Material shown Start Marker

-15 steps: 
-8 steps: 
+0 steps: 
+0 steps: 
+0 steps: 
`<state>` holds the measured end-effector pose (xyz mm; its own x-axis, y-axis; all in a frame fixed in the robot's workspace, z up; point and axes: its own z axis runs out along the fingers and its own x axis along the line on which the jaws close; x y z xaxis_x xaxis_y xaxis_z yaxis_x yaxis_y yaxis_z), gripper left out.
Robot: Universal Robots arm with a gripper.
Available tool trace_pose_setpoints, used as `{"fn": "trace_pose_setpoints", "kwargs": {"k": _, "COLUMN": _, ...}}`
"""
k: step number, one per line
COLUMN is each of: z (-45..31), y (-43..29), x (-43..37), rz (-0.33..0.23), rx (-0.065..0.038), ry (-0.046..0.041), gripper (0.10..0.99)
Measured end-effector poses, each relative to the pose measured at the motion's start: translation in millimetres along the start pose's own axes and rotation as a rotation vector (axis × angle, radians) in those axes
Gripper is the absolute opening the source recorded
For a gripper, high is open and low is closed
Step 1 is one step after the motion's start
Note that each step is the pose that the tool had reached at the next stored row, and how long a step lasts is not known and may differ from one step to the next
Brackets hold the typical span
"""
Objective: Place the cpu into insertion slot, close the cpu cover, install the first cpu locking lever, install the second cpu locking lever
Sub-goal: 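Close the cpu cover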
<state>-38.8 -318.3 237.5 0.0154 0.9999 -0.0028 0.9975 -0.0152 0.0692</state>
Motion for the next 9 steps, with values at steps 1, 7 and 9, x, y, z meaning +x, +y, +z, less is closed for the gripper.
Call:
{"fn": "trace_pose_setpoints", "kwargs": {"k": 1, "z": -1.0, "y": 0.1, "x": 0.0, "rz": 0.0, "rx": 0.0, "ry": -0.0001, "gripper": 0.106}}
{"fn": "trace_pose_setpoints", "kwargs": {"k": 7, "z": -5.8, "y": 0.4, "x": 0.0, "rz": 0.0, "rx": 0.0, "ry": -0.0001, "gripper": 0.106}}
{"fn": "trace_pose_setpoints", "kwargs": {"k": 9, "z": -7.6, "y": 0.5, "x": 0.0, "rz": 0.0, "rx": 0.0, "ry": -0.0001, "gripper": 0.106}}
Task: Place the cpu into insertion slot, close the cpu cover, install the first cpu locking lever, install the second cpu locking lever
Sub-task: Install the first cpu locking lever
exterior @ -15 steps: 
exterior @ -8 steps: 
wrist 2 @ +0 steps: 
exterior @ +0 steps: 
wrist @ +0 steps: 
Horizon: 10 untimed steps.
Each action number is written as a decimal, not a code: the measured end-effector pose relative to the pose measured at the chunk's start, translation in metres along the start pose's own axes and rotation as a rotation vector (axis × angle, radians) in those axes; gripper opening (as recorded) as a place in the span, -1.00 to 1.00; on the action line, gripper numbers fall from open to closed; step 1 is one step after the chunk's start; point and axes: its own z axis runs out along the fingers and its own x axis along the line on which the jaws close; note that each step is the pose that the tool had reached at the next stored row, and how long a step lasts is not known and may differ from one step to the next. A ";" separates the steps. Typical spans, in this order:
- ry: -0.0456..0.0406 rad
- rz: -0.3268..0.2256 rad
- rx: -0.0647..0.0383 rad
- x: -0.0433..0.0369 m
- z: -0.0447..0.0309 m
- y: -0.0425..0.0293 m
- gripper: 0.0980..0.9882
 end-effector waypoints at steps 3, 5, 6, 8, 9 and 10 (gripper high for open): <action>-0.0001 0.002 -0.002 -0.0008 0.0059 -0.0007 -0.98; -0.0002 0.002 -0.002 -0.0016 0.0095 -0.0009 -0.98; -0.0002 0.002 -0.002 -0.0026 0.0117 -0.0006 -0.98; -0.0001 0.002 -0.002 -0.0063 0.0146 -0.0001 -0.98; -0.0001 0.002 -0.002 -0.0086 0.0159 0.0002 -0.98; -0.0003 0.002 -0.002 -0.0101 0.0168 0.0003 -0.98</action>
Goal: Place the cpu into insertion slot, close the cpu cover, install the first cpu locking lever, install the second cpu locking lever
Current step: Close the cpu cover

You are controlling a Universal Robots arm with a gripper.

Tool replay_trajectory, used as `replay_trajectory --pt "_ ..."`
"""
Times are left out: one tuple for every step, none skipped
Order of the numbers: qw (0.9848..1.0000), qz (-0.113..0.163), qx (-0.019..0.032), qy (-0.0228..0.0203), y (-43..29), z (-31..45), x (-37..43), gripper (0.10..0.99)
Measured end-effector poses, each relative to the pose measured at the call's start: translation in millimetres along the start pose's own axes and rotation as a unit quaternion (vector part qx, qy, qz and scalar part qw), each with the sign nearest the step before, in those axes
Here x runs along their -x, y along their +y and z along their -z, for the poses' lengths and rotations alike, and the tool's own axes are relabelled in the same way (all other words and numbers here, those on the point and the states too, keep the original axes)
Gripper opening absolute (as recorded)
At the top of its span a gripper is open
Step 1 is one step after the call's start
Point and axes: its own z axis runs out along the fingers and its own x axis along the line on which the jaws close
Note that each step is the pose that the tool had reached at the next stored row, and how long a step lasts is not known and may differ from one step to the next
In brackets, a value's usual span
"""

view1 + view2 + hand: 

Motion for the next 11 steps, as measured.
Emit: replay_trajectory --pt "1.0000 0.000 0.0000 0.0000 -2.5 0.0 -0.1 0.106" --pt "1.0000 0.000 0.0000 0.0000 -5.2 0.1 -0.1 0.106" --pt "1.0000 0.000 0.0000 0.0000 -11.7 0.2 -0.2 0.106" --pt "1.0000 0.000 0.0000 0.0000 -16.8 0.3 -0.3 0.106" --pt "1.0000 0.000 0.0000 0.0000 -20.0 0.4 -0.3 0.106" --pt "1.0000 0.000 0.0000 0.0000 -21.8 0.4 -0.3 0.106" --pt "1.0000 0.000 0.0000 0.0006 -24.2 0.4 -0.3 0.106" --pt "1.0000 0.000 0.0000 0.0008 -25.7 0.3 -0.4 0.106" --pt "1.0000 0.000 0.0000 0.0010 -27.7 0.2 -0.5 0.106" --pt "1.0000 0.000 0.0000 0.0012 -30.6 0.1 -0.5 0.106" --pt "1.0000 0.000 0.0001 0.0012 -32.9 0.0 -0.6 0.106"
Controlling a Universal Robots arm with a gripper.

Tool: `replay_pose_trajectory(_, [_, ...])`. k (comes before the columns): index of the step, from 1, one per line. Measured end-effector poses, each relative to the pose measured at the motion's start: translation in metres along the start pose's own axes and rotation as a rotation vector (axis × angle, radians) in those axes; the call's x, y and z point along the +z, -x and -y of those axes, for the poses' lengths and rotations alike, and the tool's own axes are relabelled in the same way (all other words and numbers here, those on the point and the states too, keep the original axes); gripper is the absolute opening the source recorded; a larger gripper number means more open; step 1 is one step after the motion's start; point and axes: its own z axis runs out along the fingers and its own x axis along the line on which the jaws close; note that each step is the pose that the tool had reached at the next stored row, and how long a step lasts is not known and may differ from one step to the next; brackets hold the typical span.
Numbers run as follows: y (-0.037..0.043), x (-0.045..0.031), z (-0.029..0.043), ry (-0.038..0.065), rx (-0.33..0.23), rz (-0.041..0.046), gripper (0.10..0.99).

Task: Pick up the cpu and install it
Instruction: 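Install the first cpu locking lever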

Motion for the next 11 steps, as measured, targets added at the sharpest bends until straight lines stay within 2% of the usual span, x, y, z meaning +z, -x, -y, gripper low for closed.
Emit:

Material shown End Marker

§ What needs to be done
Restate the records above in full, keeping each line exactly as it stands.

§ Solution
-15 steps: 
-8 steps: 
+0 steps: 
+0 steps: 
+0 steps: 
`<state>` holds the measured end-effector pose (xyz mm; its own x-axis, y-axis; all in a frame fixed in the robot's workspace, z up; point and axes: its own z axis runs out along the fingers and its own x axis along the line on which the jaws close; x y z xaxis_x xaxis_y xaxis_z yaxis_x yaxis_y yaxis_z), gripper left out.
Robot: Universal Robots arm with a gripper.
Available tool trace_pose_setpoints, used as `{"fn": "trace_pose_setpoints", "kwargs": {"k": _, "COLUMN": _, ...}}`
"""
k: step number, one per line
COLUMN is each of: z (-45..31), y (-43..29), x (-43..37), rz (-0.33..0.23), rx (-0.065..0.038), ry (-0.046..0.041), gripper (0.10..0.99)
Measured end-effector poses, each relative to the pose measured at the motion's start: translation in millimetres along the start pose's own axes and rotation as a rotation vector (axis × angle, radians) in those axes
Gripper is the absolute opening the source recorded
For a gripper, high is open and low is closed
Step 1 is one step after the motion's start
Note that each step is the pose that the tool had reached at the next stored row, and how long a step lasts is not known and may differ from one step to the next
Brackets hold the typical span
"""
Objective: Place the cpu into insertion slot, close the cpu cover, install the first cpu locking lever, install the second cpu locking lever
Sub-goal: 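Close the cpu cover
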<state>-38.8 -318.3 237.5 0.0154 0.9999 -0.0028 0.9975 -0.0152 0.0692</state>
Motion for the next 9 steps, with values at steps 1, 7 and 9, x, y, z meaning +x, +y, +z, less is closed for the gripper.
Call:
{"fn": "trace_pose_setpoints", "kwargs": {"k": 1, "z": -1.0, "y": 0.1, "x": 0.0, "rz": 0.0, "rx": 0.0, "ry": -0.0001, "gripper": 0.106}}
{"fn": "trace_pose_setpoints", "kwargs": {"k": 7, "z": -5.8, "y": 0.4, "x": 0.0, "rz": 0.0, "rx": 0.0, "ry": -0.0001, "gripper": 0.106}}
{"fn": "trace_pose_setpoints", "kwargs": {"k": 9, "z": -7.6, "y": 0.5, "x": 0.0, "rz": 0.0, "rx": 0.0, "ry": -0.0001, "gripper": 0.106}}
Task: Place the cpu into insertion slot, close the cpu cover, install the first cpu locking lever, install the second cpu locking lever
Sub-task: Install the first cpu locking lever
exterior @ -15 steps: 
exterior @ -8 steps: 
wrist 2 @ +0 steps: 
exterior @ +0 steps: 
wrist @ +0 steps: 
Horizon: 10 untimed steps.
Each action number is written as a decimal, not a code: the measured end-effector pose relative to the pose measured at the chunk's start, translation in metres along the start pose's own axes and rotation as a rotation vector (axis × angle, radians) in those axes; gripper opening (as recorded) as a place in the span, -1.00 to 1.00; on the action line, gripper numbers fall from open to closed; step 1 is one step after the chunk's start; point and axes: its own z axis runs out along the fingers and its own x axis along the line on which the jaws close; note that each step is the pose that the tool had reached at the next stored row, and how long a step lasts is not known and may differ from one step to the next. A ";" separates the steps. Typical spans, in this order:
- ry: -0.0456..0.0406 rad
- rz: -0.3268..0.2256 rad
- rx: -0.0647..0.0383 rad
- x: -0.0433..0.0369 m
- z: -0.0447..0.0309 m
- y: -0.0425..0.0293 m
- gripper: 0.0980..0.9882
 end-effector waypoints at steps 3, 5, 6, 8, 9 and 10 (gripper high for open): <action>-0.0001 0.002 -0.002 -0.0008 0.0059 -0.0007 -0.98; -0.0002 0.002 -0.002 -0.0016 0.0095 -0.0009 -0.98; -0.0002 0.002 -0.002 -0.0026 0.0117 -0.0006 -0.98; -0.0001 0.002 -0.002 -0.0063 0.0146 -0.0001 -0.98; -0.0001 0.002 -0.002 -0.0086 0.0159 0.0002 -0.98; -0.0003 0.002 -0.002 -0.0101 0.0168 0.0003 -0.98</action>
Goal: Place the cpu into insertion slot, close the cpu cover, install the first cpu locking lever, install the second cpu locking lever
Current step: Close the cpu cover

You are controlling a Universal Robots arm with a gripper.

Tool replay_trajectory, used as `replay_trajectory --pt "_ ..."`
"""
Times are left out: one tuple for every step, none skipped
Order of the numbers: qw (0.9848..1.0000), qz (-0.113..0.163), qx (-0.019..0.032), qy (-0.0228..0.0203), y (-43..29), z (-31..45), x (-37..43), gripper (0.10..0.99)
Measured end-effector poses, each relative to the pose measured at the call's start: translation in millimetres along the start pose's own axes and rotation as a unit quaternion (vector part qx, qy, qz and scalar part qw), each with the sign nearest the step before, in those axes
Here x runs along their -x, y along their +y and z along their -z, for the poses' lengths and rotations alike, and the tool's own axes are relabelled in the same way (all other words and numbers here, those on the point and the states too, keep the original axes)
Gripper opening absolute (as recorded)
At the top of its span a gripper is open
Step 1 is one step after the call's start
Point and axes: its own z axis runs out along the fingers and its own x axis along the line on which the jaws close
Note that each step is the pose that the tool had reached at the next stored row, and how long a step lasts is not known and may differ from one step to the next
In brackets, a value's usual span
"""

view1 + view2 + hand: 

Motion for the next 11 steps, as measured.
Emit: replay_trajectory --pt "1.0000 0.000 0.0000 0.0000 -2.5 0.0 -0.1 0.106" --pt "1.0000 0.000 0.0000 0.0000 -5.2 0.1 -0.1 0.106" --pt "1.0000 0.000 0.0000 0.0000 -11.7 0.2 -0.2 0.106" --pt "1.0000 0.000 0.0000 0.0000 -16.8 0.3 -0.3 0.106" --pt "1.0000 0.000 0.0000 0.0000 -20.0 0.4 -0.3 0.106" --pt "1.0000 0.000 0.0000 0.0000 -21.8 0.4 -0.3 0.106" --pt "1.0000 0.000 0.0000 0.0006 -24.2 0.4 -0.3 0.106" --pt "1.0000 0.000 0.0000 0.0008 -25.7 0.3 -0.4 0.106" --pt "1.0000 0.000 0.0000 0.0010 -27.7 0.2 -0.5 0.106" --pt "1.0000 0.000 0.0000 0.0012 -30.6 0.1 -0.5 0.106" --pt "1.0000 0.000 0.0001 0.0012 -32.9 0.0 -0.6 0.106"
Controlling a Universal Robots arm with a gripper.

Tool: `replay_pose_trajectory(_, [_, ...])`. k (comes before the columns): index of the step, from 1, one per line. Measured end-effector poses, each relative to the pose measured at the motion's start: translation in metres along the start pose's own axes and rotation as a rotation vector (axis × angle, radians) in those axes; the call's x, y and z point along the +z, -x and -y of those axes, for the poses' lengths and rotations alike, and the tool's own axes are relabelled in the same way (all other words and numbers here, those on the point and the states too, keep the original axes); gripper is the absolute opening the source recorded; a larger gripper number means more open; step 1 is one step after the motion's start; point and axes: its own z axis runs out along the fingers and its own x axis along the line on which the jaws close; note that each step is the pose that the tool had reached at the next stored row, and how long a step lasts is not known and may differ from one step to the next; brackets hold the typical span.
Numbers run as follows: y (-0.037..0.043), x (-0.045..0.031), z (-0.029..0.043), ry (-0.038..0.065), rx (-0.33..0.23), rz (-0.041..0.046), gripper (0.10..0.99).

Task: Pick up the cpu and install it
Instruction: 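Install the first cpu locking lever
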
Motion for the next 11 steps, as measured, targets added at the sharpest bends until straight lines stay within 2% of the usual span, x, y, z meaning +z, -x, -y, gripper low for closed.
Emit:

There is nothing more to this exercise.